INSTRUCTIONS FOR THE TASK:
For the listing that follows, give again exactly the lines from the one with "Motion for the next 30" to the one with "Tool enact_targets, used", including both.

[SUPPLIED ENTRIES — start]

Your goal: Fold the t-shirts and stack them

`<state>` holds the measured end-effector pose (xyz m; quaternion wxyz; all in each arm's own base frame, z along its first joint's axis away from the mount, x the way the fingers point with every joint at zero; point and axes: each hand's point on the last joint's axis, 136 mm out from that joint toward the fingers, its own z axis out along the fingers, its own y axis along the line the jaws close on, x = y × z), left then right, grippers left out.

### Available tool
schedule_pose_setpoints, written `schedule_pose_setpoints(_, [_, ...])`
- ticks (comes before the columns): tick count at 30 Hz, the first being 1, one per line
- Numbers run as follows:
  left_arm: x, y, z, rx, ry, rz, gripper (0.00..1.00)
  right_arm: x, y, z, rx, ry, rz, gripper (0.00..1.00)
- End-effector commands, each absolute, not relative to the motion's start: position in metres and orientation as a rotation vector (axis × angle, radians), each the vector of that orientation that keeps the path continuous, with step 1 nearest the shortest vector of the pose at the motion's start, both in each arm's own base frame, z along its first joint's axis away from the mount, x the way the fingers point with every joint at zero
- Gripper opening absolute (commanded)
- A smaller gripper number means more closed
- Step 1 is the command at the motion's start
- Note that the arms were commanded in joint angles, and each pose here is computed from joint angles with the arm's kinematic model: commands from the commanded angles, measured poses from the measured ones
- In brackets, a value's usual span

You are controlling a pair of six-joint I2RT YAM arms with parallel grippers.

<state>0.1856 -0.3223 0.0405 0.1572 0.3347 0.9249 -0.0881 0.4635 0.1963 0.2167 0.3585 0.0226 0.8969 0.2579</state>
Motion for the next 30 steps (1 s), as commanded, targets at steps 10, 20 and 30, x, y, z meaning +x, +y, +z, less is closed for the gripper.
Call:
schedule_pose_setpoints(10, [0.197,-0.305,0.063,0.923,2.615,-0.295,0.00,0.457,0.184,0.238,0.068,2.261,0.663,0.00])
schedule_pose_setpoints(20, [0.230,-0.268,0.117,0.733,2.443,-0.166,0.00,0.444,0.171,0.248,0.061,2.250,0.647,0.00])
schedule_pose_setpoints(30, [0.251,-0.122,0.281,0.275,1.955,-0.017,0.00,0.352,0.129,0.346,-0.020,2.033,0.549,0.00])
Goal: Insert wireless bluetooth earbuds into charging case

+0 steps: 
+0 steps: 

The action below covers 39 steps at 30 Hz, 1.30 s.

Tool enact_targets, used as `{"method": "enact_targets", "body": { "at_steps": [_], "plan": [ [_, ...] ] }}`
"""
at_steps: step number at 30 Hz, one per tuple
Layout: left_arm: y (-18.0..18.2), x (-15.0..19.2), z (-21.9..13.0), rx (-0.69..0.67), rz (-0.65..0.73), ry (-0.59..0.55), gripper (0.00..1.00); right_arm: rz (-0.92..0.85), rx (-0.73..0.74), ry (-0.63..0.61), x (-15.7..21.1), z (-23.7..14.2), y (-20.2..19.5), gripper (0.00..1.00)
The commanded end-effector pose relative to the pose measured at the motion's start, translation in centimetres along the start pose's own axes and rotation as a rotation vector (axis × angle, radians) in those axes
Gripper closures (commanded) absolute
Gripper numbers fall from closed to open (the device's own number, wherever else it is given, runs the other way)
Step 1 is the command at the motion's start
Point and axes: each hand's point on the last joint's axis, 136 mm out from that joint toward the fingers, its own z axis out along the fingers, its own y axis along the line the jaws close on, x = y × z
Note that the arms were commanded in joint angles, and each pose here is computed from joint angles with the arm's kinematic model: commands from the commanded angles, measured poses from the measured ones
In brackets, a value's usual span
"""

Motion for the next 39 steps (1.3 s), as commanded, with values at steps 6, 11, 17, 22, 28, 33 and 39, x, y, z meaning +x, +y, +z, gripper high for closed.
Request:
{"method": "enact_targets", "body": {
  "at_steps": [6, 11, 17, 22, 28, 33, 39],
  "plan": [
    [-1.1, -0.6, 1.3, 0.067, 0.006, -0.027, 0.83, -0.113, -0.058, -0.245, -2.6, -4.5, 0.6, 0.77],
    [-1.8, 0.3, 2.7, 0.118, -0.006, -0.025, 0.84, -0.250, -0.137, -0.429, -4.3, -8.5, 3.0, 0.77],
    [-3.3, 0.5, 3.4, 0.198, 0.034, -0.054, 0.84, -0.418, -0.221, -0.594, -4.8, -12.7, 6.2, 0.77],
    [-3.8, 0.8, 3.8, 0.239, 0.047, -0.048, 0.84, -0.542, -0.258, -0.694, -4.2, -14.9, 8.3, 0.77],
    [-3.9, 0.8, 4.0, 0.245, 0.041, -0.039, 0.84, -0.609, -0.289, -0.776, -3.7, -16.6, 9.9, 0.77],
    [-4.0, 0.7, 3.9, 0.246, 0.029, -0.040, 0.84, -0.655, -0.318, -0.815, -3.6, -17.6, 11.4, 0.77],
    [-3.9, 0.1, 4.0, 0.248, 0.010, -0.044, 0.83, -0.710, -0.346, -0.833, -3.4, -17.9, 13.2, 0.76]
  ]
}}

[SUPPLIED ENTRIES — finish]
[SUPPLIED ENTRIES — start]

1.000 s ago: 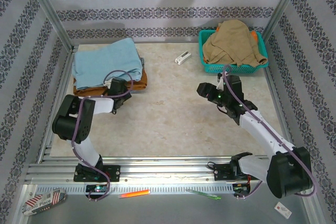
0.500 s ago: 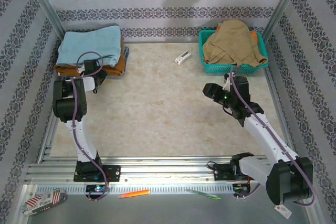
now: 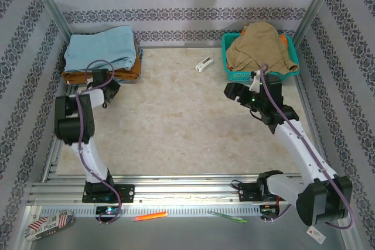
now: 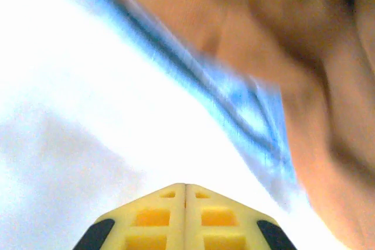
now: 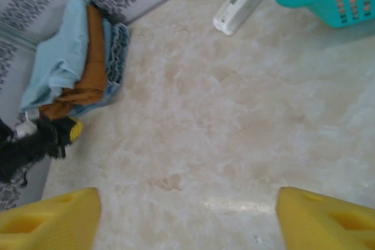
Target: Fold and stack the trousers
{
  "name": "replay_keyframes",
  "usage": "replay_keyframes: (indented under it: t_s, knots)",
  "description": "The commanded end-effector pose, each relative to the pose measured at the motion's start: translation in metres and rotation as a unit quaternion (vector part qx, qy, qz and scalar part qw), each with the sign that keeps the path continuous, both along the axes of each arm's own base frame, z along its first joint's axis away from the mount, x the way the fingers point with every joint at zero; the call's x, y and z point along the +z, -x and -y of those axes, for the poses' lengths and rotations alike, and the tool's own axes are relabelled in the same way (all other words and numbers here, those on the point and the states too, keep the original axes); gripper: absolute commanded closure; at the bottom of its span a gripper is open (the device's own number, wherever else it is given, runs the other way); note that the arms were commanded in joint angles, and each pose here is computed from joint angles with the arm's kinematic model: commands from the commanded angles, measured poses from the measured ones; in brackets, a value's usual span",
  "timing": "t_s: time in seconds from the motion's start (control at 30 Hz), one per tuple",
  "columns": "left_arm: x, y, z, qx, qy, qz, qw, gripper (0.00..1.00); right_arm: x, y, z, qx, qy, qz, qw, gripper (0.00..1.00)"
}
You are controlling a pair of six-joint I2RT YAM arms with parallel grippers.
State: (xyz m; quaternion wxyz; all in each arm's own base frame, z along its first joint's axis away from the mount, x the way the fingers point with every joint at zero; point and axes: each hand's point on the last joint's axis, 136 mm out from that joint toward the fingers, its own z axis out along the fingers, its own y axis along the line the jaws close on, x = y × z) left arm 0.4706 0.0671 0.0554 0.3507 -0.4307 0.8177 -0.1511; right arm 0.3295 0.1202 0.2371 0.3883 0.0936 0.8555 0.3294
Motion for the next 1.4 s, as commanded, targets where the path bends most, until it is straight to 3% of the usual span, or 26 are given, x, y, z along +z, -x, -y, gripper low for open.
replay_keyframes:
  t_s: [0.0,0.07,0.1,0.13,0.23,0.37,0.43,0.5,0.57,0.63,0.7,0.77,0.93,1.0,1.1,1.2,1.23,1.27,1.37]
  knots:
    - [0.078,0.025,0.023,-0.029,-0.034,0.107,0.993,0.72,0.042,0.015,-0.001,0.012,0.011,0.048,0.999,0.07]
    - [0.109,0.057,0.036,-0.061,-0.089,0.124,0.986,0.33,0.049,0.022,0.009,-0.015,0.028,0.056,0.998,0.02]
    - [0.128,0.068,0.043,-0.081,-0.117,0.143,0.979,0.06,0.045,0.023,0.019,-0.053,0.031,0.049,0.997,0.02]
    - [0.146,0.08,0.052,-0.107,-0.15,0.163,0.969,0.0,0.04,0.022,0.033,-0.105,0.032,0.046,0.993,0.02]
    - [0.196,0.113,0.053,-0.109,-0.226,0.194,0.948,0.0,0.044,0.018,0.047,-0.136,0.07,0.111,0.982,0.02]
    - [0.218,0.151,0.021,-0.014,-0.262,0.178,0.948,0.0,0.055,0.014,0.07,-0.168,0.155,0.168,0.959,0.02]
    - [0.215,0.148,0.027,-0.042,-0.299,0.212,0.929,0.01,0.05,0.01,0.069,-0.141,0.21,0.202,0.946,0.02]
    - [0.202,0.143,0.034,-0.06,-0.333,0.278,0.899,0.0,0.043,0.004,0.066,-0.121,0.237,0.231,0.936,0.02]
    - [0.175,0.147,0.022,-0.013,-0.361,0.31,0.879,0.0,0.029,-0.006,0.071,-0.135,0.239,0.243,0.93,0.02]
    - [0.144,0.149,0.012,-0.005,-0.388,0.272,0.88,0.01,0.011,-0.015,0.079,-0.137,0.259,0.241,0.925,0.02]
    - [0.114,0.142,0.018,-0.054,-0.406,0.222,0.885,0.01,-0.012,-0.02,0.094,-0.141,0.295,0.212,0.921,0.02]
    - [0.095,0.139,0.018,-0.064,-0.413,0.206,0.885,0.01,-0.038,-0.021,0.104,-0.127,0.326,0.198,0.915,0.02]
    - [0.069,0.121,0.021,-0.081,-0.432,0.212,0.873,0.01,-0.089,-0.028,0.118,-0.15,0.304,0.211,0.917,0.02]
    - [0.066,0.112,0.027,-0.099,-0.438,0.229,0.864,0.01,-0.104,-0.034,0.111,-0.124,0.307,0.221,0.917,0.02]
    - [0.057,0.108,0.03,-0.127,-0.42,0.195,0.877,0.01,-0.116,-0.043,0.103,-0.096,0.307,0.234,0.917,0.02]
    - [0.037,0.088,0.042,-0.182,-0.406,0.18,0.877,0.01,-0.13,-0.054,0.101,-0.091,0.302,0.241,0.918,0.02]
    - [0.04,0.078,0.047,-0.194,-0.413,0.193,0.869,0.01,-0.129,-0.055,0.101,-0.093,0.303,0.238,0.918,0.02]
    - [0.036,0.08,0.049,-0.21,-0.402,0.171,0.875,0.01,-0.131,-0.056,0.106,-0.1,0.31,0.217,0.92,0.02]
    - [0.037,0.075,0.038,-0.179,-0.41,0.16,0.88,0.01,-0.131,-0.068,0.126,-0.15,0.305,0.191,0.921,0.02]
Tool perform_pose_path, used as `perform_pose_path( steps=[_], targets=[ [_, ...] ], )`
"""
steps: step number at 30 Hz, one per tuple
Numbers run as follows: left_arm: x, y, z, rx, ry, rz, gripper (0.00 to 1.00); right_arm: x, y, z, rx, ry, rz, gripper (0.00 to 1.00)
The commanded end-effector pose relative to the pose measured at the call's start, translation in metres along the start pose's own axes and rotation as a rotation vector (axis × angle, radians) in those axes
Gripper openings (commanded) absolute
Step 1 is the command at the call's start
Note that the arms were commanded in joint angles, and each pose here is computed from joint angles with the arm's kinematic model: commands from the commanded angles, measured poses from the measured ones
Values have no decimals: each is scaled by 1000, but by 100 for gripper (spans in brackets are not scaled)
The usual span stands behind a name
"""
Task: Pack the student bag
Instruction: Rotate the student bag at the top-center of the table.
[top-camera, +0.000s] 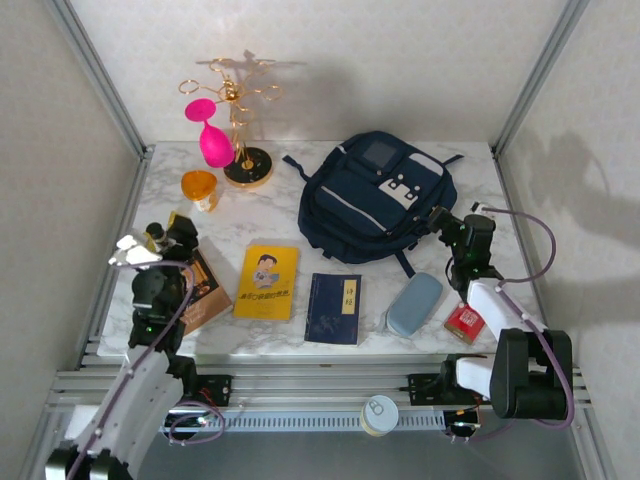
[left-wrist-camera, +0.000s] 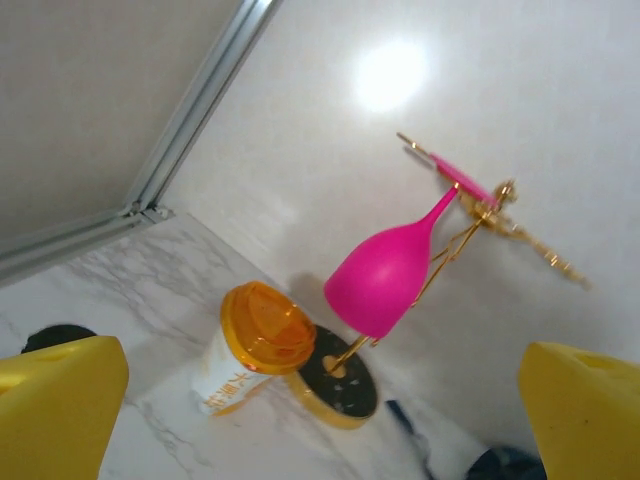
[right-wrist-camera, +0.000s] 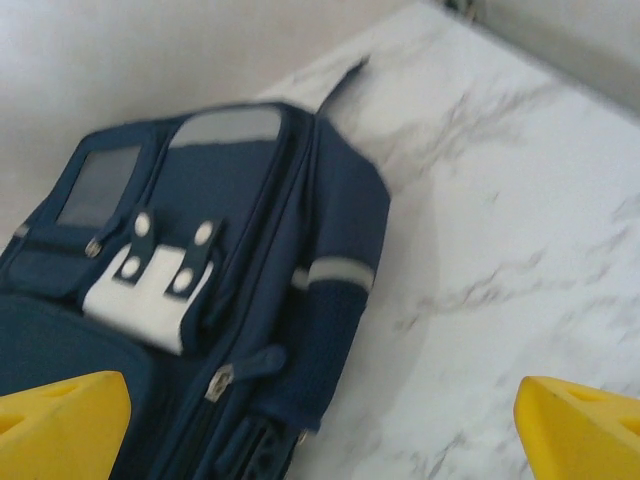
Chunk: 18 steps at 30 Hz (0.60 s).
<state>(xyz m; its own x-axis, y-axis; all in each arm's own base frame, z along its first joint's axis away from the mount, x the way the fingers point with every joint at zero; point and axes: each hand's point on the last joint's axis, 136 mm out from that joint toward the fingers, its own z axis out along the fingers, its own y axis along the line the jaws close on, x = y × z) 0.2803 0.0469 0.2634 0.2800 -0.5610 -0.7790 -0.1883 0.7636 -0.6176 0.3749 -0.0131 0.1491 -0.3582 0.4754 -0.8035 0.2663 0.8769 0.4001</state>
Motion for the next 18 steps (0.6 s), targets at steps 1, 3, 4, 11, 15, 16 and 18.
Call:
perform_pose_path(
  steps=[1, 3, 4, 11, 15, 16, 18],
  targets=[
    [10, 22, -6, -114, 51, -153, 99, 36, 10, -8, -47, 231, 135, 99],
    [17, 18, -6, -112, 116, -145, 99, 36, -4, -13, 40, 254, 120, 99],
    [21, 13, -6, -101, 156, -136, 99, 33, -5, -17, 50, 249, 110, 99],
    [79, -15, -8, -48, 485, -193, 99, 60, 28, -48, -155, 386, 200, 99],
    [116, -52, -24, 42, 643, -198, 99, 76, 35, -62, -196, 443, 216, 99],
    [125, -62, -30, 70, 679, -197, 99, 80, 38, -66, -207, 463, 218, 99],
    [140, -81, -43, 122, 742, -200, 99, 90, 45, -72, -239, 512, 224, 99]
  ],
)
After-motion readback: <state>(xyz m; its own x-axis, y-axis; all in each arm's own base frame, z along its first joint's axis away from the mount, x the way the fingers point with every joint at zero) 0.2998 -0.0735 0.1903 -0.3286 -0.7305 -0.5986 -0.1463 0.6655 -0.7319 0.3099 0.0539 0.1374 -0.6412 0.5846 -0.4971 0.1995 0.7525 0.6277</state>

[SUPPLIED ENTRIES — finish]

SOLUTION TO THIS PROBLEM:
Motion for the next 30 steps (1 s), as commanded, targets at steps 10, 20 and 30, x, y, z meaning +x, +y, +z, less is closed for the gripper.
Call:
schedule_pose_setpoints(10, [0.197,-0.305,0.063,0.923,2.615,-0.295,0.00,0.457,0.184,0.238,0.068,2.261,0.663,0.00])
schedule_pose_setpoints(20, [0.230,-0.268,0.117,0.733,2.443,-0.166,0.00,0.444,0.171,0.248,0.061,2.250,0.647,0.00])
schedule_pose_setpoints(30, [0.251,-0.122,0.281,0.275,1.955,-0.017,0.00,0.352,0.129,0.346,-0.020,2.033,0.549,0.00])
Goal: Insert wireless bluetooth earbuds into charging case

+0 steps: 
+0 steps: 

The action below covers 39 steps at 30 Hz, 1.30 s.

Tool enact_targets, used as `{"method": "enact_targets", "body": { "at_steps": [_], "plan": [ [_, ...] ] }}`

Nothing remains to add to the answer.